Design and evaluation of QoS aware intelligent autoscaling services for microservices in cloud computing environments

Thesis directed by Associate Professor Ilkyeun Ra

ABSTRACT

Cloud applications are becoming more containerized in nature. Developing a cloud application imposes different challenges including scalability at the container level. What adds to the challenge is that cloud applications impose quality of service (QoS) requirements and have various resource demands requiring a customized scaling approach. Existing autoscaling technologies such as Kubernetes offer some customization to a set of threshold values for autoscaling. Identifying the right values for the different autoscaling parameters requires good knowledge of the system behavior and resource requests that will guarantee QoS in a changing dynamic environment.

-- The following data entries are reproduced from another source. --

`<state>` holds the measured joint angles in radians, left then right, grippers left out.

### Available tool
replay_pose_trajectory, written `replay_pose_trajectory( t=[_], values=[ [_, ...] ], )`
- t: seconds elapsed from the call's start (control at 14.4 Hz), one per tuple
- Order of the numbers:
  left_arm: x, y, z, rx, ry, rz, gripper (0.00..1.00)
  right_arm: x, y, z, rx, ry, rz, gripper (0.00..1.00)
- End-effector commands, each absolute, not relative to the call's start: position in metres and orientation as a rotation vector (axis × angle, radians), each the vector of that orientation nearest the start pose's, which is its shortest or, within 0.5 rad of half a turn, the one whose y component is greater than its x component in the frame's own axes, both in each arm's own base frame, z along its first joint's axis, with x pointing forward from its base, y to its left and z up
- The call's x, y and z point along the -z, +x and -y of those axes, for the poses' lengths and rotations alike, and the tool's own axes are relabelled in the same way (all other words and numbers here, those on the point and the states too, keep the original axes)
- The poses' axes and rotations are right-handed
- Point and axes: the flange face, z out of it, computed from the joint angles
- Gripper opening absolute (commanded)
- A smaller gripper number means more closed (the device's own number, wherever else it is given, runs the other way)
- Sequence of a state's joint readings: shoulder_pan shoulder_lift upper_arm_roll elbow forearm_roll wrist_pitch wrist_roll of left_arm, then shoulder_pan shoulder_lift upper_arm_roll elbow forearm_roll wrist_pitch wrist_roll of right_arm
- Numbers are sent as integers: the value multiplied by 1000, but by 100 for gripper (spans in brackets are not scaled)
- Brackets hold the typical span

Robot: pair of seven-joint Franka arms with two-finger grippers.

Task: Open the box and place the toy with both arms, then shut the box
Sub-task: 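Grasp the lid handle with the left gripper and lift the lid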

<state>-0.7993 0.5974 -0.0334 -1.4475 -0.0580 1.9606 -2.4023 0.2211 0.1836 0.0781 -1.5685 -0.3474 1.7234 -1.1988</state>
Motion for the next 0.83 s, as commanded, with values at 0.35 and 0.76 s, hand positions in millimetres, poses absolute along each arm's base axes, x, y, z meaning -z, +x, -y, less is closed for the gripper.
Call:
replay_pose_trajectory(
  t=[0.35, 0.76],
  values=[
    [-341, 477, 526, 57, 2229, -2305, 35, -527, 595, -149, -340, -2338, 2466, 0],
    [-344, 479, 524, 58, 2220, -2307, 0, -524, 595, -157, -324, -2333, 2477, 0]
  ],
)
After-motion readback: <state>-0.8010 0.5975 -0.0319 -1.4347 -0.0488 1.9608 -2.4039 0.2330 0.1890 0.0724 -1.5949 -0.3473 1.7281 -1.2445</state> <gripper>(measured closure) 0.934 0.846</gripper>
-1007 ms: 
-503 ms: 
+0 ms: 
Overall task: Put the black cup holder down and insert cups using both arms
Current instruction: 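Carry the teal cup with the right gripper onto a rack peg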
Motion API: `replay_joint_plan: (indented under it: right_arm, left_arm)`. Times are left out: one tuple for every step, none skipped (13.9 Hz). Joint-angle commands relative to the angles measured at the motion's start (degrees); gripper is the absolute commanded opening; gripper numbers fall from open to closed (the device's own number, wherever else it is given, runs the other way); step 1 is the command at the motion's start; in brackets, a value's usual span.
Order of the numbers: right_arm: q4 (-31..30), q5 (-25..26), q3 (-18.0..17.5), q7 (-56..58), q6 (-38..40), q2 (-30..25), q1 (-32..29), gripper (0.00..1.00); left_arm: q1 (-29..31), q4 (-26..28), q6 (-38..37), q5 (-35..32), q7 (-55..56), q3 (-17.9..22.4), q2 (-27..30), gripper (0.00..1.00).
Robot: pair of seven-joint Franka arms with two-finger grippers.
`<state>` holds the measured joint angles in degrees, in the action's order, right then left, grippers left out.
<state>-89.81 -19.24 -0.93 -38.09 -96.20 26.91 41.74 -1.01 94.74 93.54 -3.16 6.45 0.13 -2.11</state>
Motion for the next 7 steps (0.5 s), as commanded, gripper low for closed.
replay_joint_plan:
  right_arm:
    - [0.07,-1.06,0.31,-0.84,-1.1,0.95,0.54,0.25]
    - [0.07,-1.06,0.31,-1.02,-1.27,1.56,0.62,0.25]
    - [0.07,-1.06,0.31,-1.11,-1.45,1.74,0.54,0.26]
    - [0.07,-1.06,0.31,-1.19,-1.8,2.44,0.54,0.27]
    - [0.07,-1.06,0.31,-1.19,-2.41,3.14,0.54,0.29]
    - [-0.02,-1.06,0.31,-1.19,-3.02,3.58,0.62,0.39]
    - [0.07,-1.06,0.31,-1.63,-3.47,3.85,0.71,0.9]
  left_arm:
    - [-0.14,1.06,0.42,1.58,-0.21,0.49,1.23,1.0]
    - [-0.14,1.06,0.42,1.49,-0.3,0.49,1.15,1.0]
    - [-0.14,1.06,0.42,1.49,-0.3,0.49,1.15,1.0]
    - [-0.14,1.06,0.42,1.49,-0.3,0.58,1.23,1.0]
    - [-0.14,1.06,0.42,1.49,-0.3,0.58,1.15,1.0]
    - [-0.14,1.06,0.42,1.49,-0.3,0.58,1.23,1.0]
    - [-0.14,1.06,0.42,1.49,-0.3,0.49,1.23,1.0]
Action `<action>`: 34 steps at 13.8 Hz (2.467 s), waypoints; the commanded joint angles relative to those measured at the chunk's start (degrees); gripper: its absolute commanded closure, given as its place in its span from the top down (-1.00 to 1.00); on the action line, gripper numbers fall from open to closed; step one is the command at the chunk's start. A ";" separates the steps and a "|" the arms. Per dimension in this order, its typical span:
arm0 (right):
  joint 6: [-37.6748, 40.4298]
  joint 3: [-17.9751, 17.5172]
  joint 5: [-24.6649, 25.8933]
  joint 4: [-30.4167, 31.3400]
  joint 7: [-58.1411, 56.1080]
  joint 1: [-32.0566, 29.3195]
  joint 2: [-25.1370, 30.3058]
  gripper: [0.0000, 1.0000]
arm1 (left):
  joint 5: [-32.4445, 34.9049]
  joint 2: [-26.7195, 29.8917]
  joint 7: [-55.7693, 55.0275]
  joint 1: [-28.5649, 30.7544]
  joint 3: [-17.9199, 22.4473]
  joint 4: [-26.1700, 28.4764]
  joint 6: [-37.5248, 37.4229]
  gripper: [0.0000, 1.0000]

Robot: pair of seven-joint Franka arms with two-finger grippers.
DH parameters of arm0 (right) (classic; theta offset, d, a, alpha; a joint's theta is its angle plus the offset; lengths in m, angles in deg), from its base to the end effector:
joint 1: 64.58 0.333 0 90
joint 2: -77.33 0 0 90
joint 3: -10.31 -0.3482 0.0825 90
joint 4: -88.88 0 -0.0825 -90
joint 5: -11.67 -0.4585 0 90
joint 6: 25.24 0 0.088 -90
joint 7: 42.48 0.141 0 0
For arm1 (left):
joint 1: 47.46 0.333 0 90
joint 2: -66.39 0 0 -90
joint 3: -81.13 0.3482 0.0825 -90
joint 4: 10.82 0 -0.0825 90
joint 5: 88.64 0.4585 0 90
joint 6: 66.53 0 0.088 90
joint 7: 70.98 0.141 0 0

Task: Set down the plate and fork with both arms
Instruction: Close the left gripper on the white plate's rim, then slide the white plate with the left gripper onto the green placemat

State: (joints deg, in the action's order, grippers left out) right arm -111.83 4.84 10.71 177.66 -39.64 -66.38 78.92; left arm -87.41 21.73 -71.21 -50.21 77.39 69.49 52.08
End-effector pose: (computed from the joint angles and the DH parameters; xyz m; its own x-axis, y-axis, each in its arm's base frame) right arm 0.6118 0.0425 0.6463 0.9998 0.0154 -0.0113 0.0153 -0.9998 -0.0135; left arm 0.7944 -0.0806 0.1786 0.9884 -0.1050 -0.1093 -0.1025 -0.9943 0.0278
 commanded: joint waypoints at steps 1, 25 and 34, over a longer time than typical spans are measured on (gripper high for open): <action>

My research aims to utilize advancements in machine learning and reinforcement learning to provide a mean for autoscaling in cloud applications while maintaining QoS constraints intelligently and autonomously. In my work, I will be utilizing reinforcement learning to identify the Kubernetes autoscaling threshold values to autoscale a microservice cloud application while maintaining QoS.  I will be demonstrating the key benefits of this approach on a Twitter analytics microservice cloud application using response time as a QoS constraint.

I begin by presenting the Twitter analytics microservices framework, the system consists of multiple microservices deployed on public cloud for disaster classification, disaster phase discovery, and disaster information extraction. I then describe our generic autoscaling algorithm that autoscales based on identifying the microservice resource demand. The algorithm adapts the Kubernetes autoscaling paradigm based on the application characteristics and resource requirements. Testing the algorithm on Google cloud shows that response time is improved by a factor of 20% compared to the default Kubernetes autoscaling. And finally, I will be presenting the reinforcement learning agents designed and developed to learn and identify the autoscaling threshold values based on the resource demand and QoS. The RL agents were trained and tested in both a simulated environment and real cloud environment. Testing the agents on multiple microservices shows an enhancement in the average response time compared to the default Kubernetes horizontal pod autoscaler. The agents provide an intelligent and autonomous way to autoscale the microservices with minimum user intervention while maintaining QoS in a cloud setting application.